My first reaction was that this does not work as indented. The documentation of the ResponseWriter states the following:

If WriteHeader is not called explicitly, the first call to Write will trigger an implicit WriteHeader(http.StatusOK). Thus explicit calls to WriteHeader are mainly used to send error codes.

I thought that the Encoder will write to the given io.Writer while encoding the JSON. So this combined with the w.WriteHeader(http.StatusInternalServerError) in case of an error will cause a superfluous WriteHeader call, since the encoding called already w.Write() and thus setting the response code to 200. The superfluous WriterHeader call will be ignored. This is logicall, since the body is send to the client after the HTTP header. The status code is part of the header. Hence the status code must be written before the first body byte. The ReponseWriter streams the body to the client while the application HTTP handler is still running.

After digging into the Encoder code I learned that the JSON is encoded into a temporary buffer and after that copied to the given io.Writer.

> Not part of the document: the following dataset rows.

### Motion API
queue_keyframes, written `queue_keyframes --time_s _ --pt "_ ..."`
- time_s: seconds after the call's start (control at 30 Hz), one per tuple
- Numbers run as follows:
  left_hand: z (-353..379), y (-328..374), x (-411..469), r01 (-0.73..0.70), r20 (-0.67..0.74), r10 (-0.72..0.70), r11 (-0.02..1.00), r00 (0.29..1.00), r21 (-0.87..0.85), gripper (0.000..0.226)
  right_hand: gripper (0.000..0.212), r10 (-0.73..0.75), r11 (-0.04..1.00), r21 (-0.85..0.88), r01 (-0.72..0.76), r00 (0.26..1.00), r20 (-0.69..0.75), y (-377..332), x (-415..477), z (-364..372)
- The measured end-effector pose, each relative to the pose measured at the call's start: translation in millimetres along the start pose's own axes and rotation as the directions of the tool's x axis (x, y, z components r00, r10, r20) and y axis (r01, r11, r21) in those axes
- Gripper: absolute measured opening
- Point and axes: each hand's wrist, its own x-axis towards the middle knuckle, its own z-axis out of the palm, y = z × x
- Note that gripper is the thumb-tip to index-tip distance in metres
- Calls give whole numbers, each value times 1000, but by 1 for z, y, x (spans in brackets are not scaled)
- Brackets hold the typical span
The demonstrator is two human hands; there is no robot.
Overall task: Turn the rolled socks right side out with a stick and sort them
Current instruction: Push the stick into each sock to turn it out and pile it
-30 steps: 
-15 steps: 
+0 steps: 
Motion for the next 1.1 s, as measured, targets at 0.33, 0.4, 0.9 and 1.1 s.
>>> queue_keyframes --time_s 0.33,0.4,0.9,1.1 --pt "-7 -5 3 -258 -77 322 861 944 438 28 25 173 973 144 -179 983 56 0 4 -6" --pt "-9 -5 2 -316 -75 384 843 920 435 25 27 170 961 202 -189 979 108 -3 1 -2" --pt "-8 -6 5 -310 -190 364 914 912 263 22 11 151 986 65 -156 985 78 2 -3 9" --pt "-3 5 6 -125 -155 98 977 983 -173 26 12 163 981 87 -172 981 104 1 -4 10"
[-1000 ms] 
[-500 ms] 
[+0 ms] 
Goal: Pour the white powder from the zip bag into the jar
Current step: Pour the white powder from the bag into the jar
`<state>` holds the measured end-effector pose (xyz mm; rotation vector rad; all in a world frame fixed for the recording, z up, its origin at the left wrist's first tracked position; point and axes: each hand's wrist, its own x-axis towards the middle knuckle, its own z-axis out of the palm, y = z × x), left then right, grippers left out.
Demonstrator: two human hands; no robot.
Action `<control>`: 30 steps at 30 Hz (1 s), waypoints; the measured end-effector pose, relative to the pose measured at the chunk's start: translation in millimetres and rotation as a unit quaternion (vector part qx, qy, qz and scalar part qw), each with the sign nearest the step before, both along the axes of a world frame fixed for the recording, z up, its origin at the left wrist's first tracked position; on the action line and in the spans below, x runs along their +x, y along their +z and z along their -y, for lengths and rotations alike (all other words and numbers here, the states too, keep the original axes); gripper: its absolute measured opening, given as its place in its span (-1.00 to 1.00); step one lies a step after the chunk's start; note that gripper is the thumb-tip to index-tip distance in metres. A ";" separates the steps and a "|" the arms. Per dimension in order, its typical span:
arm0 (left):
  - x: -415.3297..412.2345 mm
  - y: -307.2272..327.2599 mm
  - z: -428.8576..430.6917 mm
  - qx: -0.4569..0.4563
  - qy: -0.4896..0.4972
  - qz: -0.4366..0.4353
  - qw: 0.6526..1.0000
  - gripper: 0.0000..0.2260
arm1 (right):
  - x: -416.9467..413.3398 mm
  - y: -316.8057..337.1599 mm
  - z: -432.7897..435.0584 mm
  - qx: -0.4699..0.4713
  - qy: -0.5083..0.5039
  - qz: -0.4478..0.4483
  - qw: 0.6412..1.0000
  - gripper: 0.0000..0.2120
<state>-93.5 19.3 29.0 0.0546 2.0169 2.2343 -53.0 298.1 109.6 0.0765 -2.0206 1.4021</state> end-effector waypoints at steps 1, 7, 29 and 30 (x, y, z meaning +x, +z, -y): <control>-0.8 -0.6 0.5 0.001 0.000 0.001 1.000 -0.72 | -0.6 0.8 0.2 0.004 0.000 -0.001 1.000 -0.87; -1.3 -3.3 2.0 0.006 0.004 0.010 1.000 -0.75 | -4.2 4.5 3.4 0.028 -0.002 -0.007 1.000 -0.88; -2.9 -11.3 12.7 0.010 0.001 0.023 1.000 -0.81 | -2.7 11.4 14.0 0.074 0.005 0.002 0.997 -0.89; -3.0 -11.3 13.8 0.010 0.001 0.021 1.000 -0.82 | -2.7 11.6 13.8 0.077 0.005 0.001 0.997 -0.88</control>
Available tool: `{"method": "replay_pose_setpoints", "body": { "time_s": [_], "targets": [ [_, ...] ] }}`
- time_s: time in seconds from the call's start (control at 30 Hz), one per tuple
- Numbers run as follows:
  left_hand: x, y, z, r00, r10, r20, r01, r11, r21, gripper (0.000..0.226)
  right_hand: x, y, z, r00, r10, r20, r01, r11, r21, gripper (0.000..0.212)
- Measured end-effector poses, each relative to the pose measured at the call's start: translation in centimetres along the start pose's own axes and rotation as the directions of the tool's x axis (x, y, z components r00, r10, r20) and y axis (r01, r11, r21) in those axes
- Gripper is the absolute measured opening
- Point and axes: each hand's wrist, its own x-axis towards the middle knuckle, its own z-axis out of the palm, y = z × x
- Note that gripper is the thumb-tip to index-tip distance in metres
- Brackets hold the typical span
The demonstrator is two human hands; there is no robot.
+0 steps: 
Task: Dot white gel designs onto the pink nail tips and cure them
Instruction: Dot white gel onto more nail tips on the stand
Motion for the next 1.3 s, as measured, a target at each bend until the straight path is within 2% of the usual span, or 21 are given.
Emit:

I have three tackaways of this. First of all, the given code works as intented. It sets the status code 503 if the encoding fails. Secondly, the current behaviour (encode complete, than write) is not documented. It might change in the future. Hence the above snipped may not work as intended in the future. This post is written as of Golang 1.14.

The third takeaway is that Encoder.Encode can allocate alot of memory. For example, your JSON struct has a encoded size of 1MB and your application serves 1000 Requests/s. The memory consumption of the temporary encoding buffers alone is roughly 1 GB.